CARROLL, PGIM Sell Three Apartment Portfolios for $1.1B

These dispositions represent 4,121 units across three Southeastern states.

CARROLL and PGIM Real Estate have sold 12 multifamily communities, valued at more than $1.1 billion, in the Southeast. 

The deal represents 4,121 total units across Florida, North Carolina, and South Carolina. The 12 communities were part of three separate joint venture transactions between institutional fund vehicles managed by PGIM Real Estate and CARROLL that were completed in 2018.

Included in the sale were: six Raleigh communities (ARIUM Southpoint, ARIUM Kildaire, ARIUM Weston, ARIUM Lake Lynn, ARIUM Lake Johnson, ARIUM Trailwood); three Charleston communities (ARIUM North Charleston, ARIUM St. Ives and ARIUM Mt. Pleasant); and three South Florida communities (ARIUM Boca Raton, Centro at Davie by ARIUM, ARIUM Boynton Beach).

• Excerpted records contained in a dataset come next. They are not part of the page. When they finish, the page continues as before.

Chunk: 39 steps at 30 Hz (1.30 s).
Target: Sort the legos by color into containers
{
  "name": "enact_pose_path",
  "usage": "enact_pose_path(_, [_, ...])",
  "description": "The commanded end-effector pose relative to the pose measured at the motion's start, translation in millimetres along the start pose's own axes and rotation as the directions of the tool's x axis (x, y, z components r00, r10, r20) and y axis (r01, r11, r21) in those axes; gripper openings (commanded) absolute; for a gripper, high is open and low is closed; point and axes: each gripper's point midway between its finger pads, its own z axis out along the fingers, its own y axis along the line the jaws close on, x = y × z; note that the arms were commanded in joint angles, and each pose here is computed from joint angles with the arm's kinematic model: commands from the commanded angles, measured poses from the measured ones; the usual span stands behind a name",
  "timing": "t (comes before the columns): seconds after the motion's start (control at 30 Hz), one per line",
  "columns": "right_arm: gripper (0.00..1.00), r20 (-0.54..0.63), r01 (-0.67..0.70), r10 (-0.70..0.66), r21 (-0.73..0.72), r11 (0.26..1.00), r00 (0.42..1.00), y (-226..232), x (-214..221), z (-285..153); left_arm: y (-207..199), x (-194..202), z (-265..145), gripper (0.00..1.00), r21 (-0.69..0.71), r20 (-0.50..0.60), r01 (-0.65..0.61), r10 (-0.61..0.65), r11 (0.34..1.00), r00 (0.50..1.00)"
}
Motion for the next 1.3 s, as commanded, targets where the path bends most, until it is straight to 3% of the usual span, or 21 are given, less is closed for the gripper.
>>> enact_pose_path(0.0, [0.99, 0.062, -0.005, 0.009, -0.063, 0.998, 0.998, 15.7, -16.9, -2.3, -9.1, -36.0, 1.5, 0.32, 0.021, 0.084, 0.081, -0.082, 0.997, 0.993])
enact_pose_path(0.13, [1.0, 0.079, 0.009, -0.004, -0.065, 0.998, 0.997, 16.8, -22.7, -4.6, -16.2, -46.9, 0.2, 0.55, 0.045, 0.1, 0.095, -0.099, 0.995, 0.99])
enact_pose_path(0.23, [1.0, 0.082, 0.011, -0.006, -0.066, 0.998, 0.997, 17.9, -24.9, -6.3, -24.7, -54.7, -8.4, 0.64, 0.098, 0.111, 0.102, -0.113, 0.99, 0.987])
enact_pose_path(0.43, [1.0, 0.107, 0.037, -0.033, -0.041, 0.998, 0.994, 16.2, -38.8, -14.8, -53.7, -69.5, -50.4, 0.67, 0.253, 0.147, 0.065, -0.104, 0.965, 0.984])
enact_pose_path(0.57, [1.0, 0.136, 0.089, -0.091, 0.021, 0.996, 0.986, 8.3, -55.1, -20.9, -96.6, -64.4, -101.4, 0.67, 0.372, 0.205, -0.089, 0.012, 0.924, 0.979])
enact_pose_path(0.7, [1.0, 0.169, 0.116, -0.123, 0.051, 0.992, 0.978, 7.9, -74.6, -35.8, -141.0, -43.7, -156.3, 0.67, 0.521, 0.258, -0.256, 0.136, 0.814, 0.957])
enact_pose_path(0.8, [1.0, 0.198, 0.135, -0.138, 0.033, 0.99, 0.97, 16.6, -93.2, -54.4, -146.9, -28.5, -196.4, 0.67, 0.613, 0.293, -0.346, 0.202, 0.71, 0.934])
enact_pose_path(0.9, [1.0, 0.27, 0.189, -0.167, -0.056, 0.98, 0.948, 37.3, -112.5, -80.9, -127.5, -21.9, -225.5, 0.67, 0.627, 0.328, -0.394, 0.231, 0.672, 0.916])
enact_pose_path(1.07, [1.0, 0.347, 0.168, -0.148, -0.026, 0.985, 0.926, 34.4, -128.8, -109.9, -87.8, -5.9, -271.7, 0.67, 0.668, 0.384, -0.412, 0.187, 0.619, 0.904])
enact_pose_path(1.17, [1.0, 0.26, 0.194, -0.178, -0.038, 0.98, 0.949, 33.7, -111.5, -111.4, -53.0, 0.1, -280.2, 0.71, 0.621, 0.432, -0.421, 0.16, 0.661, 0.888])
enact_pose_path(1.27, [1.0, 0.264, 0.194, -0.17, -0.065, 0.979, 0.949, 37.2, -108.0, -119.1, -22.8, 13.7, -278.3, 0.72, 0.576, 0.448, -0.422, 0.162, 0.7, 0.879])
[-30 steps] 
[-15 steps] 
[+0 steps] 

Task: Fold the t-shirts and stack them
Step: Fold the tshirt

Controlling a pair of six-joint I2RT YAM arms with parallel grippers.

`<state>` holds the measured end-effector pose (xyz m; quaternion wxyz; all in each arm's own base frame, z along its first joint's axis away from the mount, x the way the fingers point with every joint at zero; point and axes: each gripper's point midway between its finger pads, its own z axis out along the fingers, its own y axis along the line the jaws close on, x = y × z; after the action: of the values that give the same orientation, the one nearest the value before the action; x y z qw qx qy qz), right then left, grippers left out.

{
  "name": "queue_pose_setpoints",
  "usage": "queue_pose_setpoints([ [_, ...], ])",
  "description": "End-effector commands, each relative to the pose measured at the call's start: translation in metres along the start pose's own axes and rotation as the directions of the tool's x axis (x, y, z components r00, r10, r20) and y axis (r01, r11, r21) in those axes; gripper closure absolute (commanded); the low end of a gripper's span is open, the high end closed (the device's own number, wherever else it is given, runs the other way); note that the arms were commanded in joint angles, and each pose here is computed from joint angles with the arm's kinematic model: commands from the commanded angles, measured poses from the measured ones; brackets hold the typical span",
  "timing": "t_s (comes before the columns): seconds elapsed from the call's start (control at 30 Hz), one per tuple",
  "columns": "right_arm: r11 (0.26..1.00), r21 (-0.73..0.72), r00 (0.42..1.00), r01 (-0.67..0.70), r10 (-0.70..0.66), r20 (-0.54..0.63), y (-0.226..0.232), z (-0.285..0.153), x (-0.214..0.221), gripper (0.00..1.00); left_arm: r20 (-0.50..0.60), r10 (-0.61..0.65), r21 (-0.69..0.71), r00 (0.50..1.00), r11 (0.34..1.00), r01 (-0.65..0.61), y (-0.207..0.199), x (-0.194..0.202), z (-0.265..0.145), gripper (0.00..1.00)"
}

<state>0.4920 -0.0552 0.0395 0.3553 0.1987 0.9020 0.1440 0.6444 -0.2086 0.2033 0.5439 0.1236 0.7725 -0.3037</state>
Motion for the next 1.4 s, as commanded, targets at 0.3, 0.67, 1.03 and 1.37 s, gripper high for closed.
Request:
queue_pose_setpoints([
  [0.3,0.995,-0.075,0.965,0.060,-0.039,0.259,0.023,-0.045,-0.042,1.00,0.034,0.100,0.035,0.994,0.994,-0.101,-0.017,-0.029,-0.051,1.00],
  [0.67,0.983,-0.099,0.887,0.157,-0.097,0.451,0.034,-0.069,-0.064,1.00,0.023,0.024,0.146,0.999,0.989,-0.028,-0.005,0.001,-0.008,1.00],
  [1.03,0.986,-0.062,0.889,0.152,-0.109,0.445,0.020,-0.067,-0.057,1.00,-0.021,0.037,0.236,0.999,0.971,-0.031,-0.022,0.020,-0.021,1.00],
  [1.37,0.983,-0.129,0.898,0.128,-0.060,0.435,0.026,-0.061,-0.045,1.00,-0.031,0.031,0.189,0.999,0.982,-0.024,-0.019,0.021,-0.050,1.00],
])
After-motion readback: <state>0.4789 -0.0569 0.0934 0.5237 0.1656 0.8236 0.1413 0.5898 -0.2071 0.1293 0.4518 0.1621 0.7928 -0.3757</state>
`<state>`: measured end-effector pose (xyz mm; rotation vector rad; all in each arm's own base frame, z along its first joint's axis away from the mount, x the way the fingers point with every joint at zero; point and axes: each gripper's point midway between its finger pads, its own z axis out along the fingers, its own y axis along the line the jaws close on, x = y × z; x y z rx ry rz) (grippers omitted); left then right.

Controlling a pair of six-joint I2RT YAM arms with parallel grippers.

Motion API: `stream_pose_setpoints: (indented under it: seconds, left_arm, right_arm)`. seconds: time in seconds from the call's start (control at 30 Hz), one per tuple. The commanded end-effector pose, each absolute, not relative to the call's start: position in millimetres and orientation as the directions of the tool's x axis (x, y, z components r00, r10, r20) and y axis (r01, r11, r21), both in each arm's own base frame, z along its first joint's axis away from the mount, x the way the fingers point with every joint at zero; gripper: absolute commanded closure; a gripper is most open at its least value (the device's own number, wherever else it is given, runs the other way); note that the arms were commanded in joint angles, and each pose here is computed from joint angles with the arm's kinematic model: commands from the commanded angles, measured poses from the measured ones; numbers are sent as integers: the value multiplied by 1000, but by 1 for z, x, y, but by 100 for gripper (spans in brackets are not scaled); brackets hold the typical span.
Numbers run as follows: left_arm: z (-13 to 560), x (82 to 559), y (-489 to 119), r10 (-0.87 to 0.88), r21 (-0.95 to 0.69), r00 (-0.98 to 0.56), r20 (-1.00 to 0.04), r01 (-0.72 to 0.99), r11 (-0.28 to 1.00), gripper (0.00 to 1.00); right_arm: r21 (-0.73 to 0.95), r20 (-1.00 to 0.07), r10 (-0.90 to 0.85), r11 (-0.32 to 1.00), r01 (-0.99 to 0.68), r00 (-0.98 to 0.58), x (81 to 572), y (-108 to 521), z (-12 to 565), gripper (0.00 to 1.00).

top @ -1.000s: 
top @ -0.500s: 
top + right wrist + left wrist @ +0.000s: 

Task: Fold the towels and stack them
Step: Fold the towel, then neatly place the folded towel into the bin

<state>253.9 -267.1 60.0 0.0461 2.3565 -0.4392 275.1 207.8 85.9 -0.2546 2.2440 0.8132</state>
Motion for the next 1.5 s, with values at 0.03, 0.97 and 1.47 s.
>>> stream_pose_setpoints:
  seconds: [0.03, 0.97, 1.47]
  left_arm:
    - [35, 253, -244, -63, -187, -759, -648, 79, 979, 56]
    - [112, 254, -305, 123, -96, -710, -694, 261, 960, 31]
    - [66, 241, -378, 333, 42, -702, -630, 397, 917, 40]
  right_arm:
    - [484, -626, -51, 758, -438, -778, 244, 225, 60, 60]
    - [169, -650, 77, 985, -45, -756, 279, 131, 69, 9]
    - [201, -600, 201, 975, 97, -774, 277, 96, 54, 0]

The buyer was not released. 

At the time of sale, each of the communities were operating with strong occupancy and double-digit lease tradeouts.

“Closing on these 12 properties is a big win for us and our investors,” M. Patrick Carroll, founder and CEO of CARROLL, in prepared remarks. “These communities offered tremendous upside in 2018.

Cathy Marcus, global chief operating officer and head of U.S. Equity for PGIM Real Estate, added that the company will continue to pursue investment opportunities in the Sun Belt market “where there is a clear demand for affordable housing.”

Potential Headwinds for the Sun Belt/? 

Without a doubt there is strong interest by investors in the Sun Belt’s apartment markets at the moment. 

However, an analysis from BTIG Research predicts the staggering pace of new leases, which have posted 15 to 25% growth this year, will likely moderate, particularly in the Sun Belt region. Lease spreads appear to be near their peak in several markets, BTIG’s James Sullivan and Ami Probandt note, and affordability “could become an issue” next year.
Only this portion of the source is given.